Assignment: Lines holding the word "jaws" are the ones to copy from the data below.

Recorded data Block Start

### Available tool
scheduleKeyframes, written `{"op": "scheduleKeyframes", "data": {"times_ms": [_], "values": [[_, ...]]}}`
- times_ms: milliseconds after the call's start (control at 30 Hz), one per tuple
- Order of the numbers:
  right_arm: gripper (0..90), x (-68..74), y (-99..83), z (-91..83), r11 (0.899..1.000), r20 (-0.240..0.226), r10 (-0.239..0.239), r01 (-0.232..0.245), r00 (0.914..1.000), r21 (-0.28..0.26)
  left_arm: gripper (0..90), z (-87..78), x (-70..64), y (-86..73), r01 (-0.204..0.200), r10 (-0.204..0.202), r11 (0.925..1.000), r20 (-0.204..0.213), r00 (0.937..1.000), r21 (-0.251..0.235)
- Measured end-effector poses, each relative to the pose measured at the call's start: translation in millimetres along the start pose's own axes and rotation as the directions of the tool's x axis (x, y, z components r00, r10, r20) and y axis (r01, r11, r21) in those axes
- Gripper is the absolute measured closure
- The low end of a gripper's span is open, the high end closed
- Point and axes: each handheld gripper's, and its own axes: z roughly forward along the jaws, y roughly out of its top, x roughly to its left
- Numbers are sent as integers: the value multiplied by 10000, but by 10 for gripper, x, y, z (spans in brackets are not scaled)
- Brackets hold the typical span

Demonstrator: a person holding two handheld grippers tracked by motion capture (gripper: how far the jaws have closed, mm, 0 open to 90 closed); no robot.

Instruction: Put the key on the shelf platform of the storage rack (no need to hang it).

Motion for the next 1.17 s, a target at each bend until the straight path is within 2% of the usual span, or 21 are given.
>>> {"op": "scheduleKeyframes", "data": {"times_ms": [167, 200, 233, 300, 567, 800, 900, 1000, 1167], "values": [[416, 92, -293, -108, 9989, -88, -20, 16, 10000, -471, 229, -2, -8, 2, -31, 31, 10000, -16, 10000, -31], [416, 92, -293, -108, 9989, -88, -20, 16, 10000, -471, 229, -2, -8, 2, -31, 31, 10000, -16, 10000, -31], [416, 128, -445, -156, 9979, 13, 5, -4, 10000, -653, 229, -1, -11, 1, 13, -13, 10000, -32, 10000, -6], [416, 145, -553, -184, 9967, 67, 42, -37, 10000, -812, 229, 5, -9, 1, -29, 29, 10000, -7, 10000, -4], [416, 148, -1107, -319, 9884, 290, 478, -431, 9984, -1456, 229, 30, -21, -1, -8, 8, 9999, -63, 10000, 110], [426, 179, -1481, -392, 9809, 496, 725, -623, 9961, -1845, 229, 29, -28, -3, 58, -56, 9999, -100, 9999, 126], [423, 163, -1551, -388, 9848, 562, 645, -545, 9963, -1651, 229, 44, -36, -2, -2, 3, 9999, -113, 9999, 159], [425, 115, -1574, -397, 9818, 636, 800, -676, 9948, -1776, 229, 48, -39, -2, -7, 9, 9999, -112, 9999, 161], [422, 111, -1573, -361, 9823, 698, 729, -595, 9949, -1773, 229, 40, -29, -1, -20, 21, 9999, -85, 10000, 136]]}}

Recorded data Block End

Written response:
- Point and axes: each handheld gripper's, and its own axes: z roughly forward along the jaws, y roughly out of its top, x roughly to its left
Demonstrator: a person holding two handheld grippers tracked by motion capture (gripper: how far the jaws have closed, mm, 0 open to 90 closed); no robot.

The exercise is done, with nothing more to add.